Les mots de l’experte
Trois questions à Ariane Pailhé, chercheuse spécialiste de l’économie de la famille et du genre à l’Ined *.
Causette : Comment expliquer le succès de la BD d’Emma ?
Ariane Pailhé : Elle a réussi à populariser un concept manié par les sociologues depuis les années 1980 en disant les choses simplement et via un média accessible à tous. En mettant l’accent sur la charge mentale, autrement dit le poids de la gestion de la petite entreprise familiale, elle renouvelle le discours sur l’inégale répartition des tâches ménagères et parentales dans le couple.
Où en est-on ?
A. P. : Les femmes continuent de faire plus de 60 % des tâches domestiques, contre 70 % dans les années 1980. Elles lâchent un peu prise, mais les hommes n’en font pas plus. En revanche, l’investissement des hommes et des femmes dans les tâches parentales progresse, signe d’une évolution des pratiques éducatives. Il y a bien un phénomène, même limité, de « nouveau père ». Mais les jeunes couples ne sont pas beaucoup plus précurseurs que leurs aînés. Les normes sociales sont puissantes...

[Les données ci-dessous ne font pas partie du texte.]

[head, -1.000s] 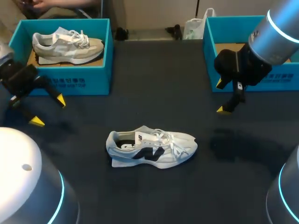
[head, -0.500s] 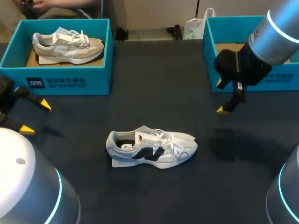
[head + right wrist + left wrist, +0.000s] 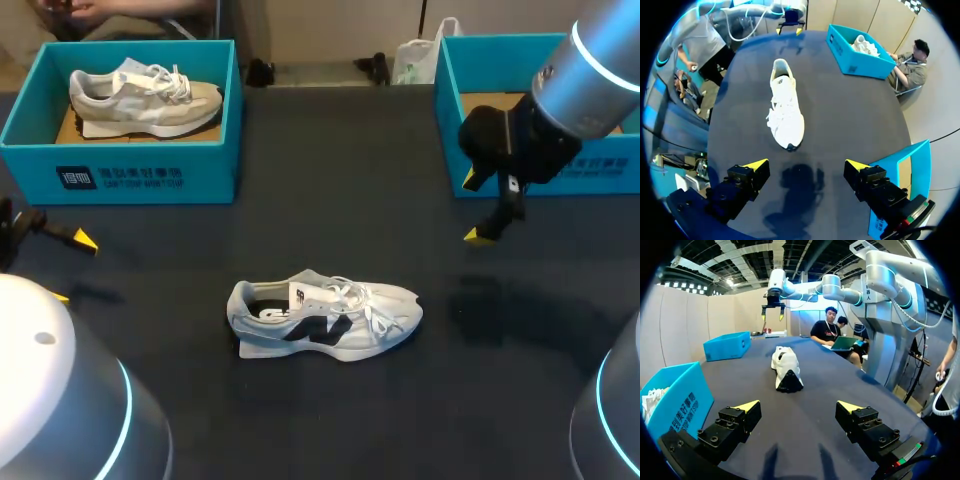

Comment progresser plus vite ?
A. P. : Des politiques publiques peuvent aider à sortir de ces schémas, mais encore faut-il accepter qu’elles aient un rôle dans la sphère privée. Il est ainsi possible de travailler dès l’enfance sur les représentations du genre. L’ABCD de l’égalité fut une tentative en la matière, mais dut être abandonné devant la polémique développée par la Manif pour tous. Le congé paternité est une autre solution. En Allemagne, les études ont prouvé que ce congé, correctement indemnisé et pris à un autre moment que celui de la mère, a un effet très positif sur l’implication du père dans le foyer. U I. D.
* Institut national d’études démographiques.